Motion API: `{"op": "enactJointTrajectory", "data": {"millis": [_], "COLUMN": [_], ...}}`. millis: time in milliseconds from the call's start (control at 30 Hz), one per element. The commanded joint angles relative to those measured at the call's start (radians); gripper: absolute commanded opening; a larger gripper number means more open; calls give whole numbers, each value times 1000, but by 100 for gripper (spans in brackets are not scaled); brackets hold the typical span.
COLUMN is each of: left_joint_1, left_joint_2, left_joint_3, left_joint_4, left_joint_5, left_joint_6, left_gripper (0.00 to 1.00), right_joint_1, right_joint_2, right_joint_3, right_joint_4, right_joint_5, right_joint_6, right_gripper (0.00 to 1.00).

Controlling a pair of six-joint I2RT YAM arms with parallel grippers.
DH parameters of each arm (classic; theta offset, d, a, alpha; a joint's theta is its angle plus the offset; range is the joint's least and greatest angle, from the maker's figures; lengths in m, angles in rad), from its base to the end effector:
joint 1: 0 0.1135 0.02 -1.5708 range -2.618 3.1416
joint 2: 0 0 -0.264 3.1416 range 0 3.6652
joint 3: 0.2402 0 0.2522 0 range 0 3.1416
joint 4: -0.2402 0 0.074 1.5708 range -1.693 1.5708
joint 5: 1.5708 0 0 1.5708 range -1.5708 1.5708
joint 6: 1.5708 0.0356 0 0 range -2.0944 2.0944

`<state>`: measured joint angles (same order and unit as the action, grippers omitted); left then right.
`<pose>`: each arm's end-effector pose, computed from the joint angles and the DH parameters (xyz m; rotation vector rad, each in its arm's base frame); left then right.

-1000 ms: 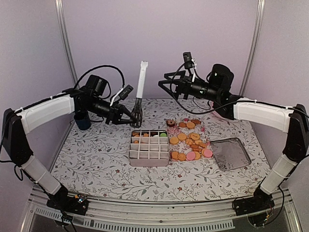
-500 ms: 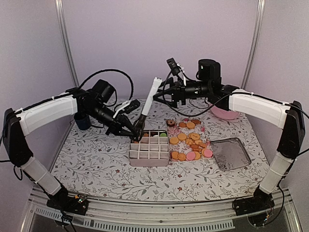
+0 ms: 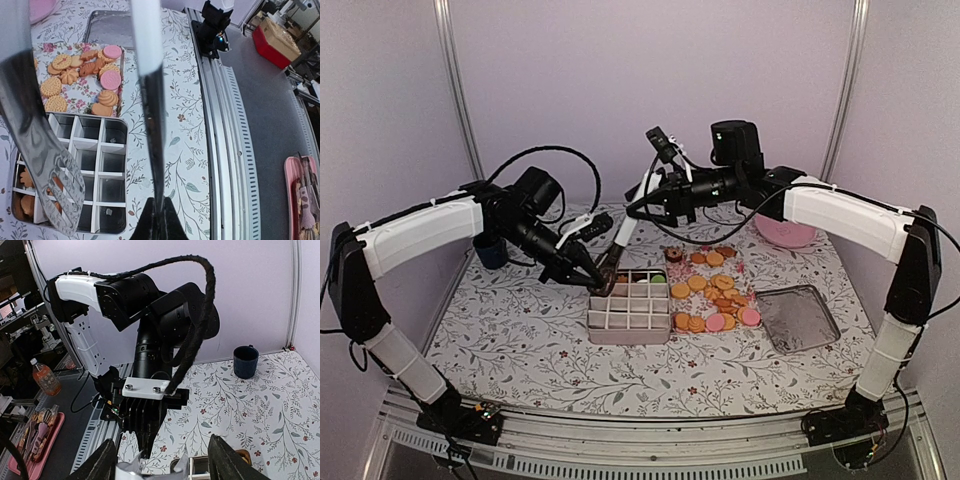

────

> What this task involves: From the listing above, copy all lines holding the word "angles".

> Task output:
Motion API: `{"op": "enactJointTrajectory", "data": {"millis": [_], "COLUMN": [_], ...}}`. millis: time in milliseconds from the call's start (control at 30 Hz), one per element. The commanded joint angles relative to those measured at the call's start (radians); gripper: absolute commanded opening; a larger gripper number means more open; calls give whole numbers, each value times 1000, but by 100 for gripper (spans in brackets are not scaled); brackets hold the typical span.
DH parameters of each arm (classic; theta offset, d, a, alpha; a joint's theta is its angle plus the offset; range is the joint's least and greatest angle, from the maker's figures; lengths in m, angles in rad), from its base to the end effector:
`<state>`: measured joint angles (same order and unit as the action, grippers omitted); left then right.
`<pose>`: each arm's end-effector pose, computed from the joint angles and the DH parameters (xyz m; rotation vector rad, each in its arm's base frame); left then right.

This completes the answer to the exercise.